_HOW TO COMPLETE THIS TASK_
Only the tail of the listing is wanted: the line containing "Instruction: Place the" and all after it, repeated exactly, pictures omitted.

_SUPPLIED DATA_
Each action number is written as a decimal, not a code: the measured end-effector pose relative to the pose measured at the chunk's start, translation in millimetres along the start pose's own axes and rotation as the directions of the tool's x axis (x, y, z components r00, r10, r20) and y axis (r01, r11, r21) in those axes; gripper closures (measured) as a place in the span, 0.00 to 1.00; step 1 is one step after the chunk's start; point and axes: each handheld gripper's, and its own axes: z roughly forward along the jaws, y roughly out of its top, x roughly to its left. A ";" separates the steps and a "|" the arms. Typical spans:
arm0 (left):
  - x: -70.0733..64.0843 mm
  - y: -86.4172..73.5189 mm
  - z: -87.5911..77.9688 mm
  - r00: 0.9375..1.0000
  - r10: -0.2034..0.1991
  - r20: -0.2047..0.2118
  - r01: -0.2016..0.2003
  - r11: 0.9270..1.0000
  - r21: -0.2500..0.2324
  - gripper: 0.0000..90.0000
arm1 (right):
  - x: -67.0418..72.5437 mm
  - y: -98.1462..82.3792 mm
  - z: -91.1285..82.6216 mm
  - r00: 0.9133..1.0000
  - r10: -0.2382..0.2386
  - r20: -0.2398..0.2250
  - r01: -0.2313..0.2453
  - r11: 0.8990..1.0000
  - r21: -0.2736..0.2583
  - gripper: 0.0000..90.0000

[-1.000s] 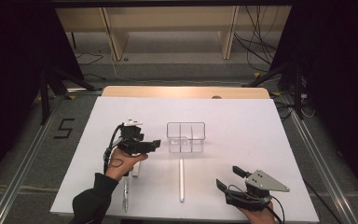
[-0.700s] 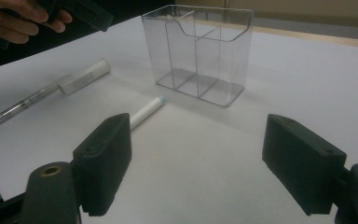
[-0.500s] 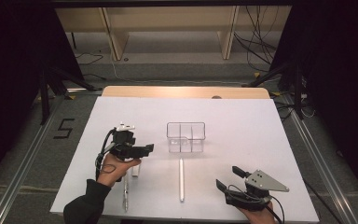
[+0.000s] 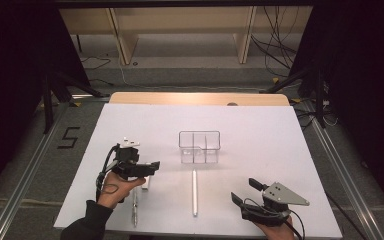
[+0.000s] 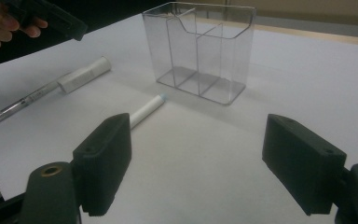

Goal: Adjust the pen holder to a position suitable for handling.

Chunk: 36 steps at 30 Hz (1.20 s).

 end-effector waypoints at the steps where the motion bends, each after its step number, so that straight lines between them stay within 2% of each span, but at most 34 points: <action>1: 0.0 0.0 0.0 1.000 0.000 0.000 0.000 1.000 0.000 0.18 | 0.0 0.0 0.0 1.000 -0.001 0.000 0.001 1.000 0.000 0.27; 13: 3.3 -17.4 -8.1 0.999 -0.025 -0.027 0.025 1.000 0.010 0.18 | -0.7 -0.7 0.2 1.000 0.002 0.002 -0.002 1.000 0.003 0.27; 19: 2.9 -34.9 -7.3 0.998 -0.039 -0.042 0.041 0.999 0.033 0.17 | -1.0 -1.3 0.7 1.000 -0.002 0.001 0.002 1.000 0.002 0.27; 23: 2.6 -43.0 -9.1 0.997 -0.055 -0.053 0.056 0.998 0.030 0.17 | -1.9 -1.6 1.0 1.000 -0.003 0.001 0.002 1.000 0.004 0.27; 34: 2.1 -54.1 -17.2 0.996 -0.057 -0.070 0.059 0.998 0.030 0.17 | -1.5 -1.8 1.2 1.000 -0.002 0.001 0.002 1.000 0.005 0.27; 36: 2.7 -56.9 -17.6 0.994 -0.062 -0.085 0.065 0.997 0.032 0.17 | -1.8 -1.8 1.3 1.000 -0.002 0.001 0.002 1.000 0.004 0.27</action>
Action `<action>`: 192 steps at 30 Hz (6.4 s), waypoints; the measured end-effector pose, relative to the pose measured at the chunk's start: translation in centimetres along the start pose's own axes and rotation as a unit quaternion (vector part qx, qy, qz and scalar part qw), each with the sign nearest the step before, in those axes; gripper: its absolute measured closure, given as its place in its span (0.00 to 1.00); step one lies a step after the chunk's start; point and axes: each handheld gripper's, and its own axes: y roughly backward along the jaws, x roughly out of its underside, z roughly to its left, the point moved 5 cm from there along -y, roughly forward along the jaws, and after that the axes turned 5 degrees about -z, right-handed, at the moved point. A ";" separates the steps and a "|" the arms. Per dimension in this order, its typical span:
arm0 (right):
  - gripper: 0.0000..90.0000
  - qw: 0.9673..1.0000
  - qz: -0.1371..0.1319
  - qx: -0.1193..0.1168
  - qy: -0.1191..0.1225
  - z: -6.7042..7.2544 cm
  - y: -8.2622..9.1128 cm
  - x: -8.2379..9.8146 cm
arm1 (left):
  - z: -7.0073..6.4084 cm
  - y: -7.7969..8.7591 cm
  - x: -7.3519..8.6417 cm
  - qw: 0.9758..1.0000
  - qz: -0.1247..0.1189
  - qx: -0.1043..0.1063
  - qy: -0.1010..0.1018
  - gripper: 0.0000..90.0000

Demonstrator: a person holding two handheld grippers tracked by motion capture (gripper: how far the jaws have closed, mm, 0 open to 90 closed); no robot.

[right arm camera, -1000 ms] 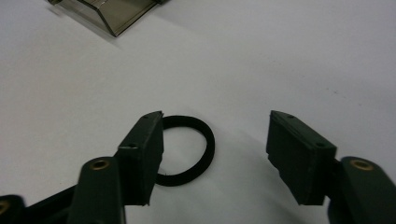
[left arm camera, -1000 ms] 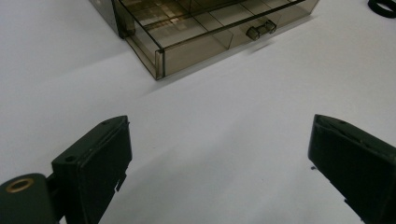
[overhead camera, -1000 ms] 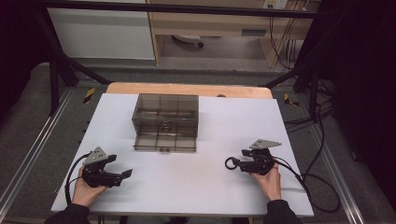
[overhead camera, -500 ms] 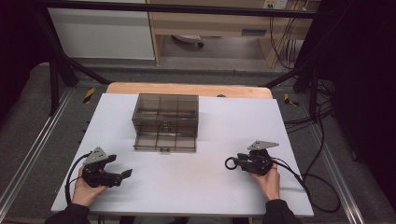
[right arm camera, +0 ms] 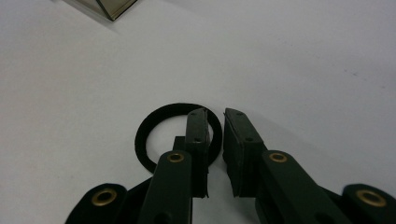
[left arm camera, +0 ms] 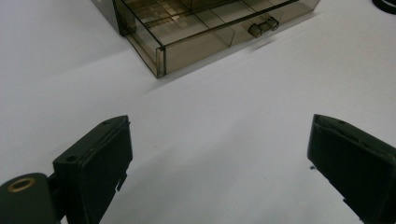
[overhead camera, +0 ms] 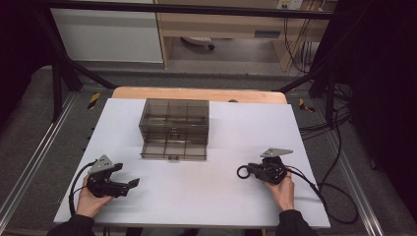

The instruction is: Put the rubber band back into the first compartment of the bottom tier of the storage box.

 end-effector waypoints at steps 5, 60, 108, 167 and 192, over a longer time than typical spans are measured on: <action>0.91 1.000 0.001 0.002 -0.004 0.0 -0.1 0.0 | 0.0 0.0 0.0 1.000 0.000 0.000 0.000 0.07; 0.96 0.999 -0.027 -0.004 -0.019 0.2 1.9 -0.8 | 0.0 -0.1 0.1 1.000 0.004 -0.001 -0.002 0.07; 0.97 0.998 -0.043 -0.030 0.045 5.4 0.4 -4.8 | 0.0 -0.1 0.1 1.000 0.005 -0.003 -0.003 0.07; 0.97 0.994 -0.063 -0.065 0.065 12.6 -7.1 -10.6 | -0.1 -0.1 0.2 1.000 0.005 -0.002 -0.003 0.07; 0.97 0.993 -0.064 -0.072 0.071 14.8 -10.5 -12.7 | -0.1 -0.1 0.2 1.000 0.008 -0.002 -0.005 0.07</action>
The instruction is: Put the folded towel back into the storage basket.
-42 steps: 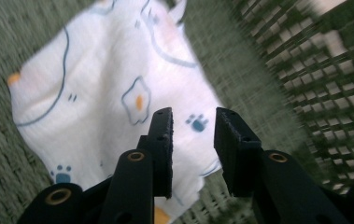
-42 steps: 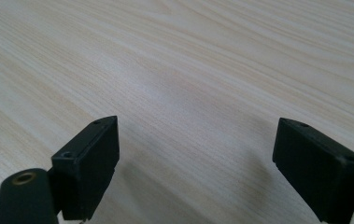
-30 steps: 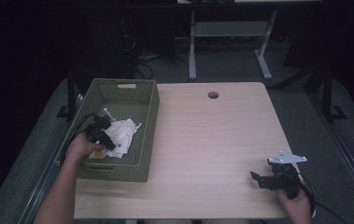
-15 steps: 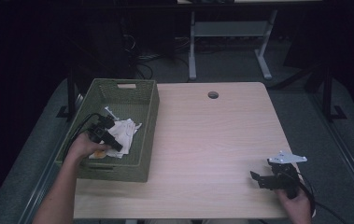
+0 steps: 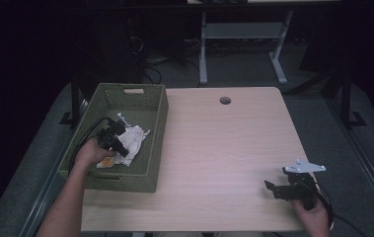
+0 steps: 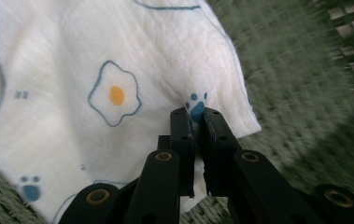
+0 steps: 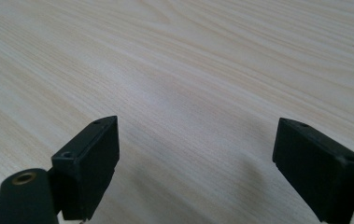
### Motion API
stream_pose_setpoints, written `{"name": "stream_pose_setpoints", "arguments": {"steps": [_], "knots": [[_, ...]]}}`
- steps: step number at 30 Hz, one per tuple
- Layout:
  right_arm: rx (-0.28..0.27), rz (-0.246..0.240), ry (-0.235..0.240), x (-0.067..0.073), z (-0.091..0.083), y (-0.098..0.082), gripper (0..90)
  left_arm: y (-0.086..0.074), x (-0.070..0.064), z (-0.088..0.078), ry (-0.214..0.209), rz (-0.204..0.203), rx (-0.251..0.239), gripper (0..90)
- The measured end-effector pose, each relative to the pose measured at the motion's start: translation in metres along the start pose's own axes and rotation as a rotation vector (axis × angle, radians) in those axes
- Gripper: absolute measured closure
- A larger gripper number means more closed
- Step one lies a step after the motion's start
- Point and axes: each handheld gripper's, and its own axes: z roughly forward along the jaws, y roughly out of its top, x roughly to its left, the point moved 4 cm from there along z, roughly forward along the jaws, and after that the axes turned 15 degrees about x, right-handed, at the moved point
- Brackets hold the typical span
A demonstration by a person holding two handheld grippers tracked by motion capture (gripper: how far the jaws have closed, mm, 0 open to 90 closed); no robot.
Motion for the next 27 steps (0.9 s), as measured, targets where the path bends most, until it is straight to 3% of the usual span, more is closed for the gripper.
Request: {"name": "stream_pose_setpoints", "arguments": {"steps": [2,4,7,9,10,12,14,16,19,23,27], "knots": [[-0.001,0.0,0.0,0.0,0.0,0.0,14.2,-0.002,-0.004,-0.001,-0.059,0.021,-0.005,85.0],[0.001,-0.003,0.0,0.0,0.0,0.001,14.2,-0.003,-0.008,0.004,-0.101,0.045,0.039,83.1],[0.002,-0.003,-0.004,0.001,0.0,0.001,14.2,-0.001,-0.006,0.004,-0.108,0.012,0.027,67.0],[0.005,-0.006,-0.004,0.001,0.001,0.001,14.2,0.001,-0.005,0.002,-0.124,0.0,-0.007,63.1],[0.007,-0.008,-0.003,0.002,0.001,0.001,14.2,0.002,-0.005,0.003,-0.138,-0.009,-0.014,63.4],[0.004,-0.009,-0.003,0.002,0.001,0.001,14.2,0.004,-0.005,0.007,-0.147,-0.014,-0.01,76.8],[0.005,-0.008,-0.003,0.002,0.001,0.001,14.2,0.006,-0.006,0.016,-0.161,-0.008,0.022,82.9],[0.005,-0.006,-0.002,0.001,0.001,0.001,14.2,0.008,-0.007,0.026,-0.142,0.0,0.067,83.6],[0.001,-0.002,-0.003,0.001,0.0,0.001,14.2,0.007,-0.006,0.02,-0.145,-0.012,0.043,80.8],[-0.002,-0.007,-0.002,0.002,0.0,0.002,14.2,0.001,-0.003,0.004,-0.148,-0.04,-0.05,79.5],[-0.006,-0.006,-0.002,0.002,-0.001,0.002,14.2,-0.006,-0.004,-0.009,-0.144,-0.031,-0.124,75.3]]}}
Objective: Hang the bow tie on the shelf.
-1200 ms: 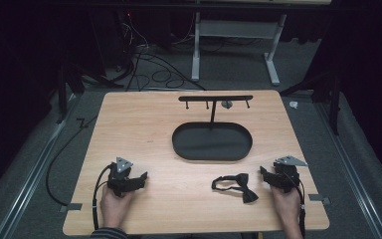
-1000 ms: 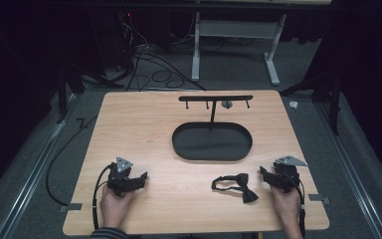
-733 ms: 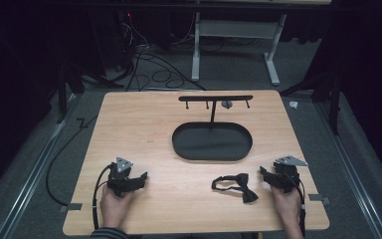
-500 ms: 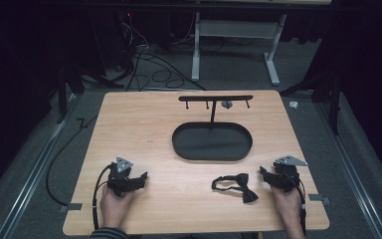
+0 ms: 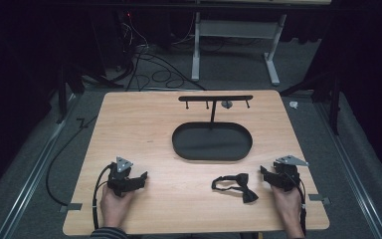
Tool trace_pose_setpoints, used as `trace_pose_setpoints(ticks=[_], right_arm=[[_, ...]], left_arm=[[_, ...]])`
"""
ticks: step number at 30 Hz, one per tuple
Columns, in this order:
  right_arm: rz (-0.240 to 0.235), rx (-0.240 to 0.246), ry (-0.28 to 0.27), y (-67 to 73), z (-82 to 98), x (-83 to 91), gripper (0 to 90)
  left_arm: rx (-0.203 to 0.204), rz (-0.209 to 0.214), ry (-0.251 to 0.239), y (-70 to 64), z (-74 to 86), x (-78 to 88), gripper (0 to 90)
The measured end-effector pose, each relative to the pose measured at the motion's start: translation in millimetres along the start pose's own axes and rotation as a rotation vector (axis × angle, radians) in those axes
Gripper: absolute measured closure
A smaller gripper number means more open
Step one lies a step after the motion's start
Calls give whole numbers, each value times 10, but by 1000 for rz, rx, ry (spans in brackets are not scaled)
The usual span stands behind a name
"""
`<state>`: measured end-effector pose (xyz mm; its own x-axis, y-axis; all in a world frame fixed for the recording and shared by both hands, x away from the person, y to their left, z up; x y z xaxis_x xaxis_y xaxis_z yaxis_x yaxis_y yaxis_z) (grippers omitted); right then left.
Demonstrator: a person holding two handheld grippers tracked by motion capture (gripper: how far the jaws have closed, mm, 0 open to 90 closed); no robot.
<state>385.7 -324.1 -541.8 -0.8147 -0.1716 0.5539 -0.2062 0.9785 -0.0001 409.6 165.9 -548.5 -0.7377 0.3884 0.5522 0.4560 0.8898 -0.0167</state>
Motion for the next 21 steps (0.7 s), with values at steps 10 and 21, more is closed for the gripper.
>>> trace_pose_setpoints(ticks=[10, 21], right_arm=[[-52, -23, -11, 69, -87, 73, 470], [-131, -19, -48, 245, -191, 182, 493]], left_arm=[[1, 0, -1, -1, 1, 1, 228], [1, 0, -1, 0, 1, 1, 228]])
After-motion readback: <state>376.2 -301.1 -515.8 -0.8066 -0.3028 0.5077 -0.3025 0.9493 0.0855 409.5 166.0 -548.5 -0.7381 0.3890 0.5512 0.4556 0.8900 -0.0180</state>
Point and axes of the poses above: each handheld gripper's, and its own axes: x roughly backward along the jaws, z roughly out of its underside, y roughly to its left, the point moved 6 cm from there along -x, roughly forward along the jaws, and after that the axes turned 9 degrees about -y, right-handed, at the moved point
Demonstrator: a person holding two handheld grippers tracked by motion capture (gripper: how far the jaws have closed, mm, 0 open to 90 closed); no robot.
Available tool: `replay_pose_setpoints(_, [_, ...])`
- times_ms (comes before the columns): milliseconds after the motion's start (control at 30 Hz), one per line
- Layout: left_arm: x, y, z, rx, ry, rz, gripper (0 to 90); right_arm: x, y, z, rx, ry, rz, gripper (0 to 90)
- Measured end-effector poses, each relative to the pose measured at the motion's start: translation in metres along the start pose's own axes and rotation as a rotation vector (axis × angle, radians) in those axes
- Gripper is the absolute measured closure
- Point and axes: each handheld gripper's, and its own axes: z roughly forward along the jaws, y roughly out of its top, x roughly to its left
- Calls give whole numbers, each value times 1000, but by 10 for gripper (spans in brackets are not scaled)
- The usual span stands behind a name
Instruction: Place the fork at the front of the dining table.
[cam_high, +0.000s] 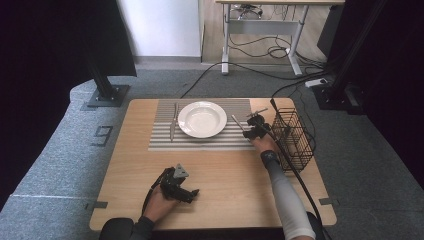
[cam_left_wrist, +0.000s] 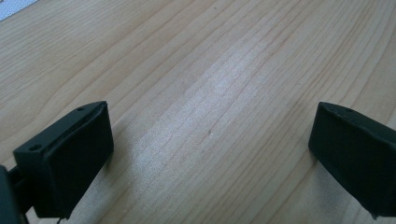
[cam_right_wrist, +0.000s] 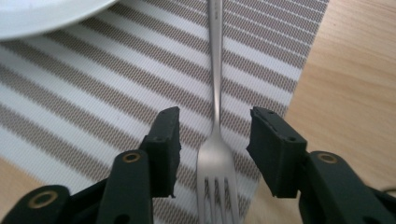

_RESPONSE_
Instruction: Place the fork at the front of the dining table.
[cam_high, +0.000s] 
[cam_left_wrist, +0.000s] 
[cam_right_wrist, +0.000s] 

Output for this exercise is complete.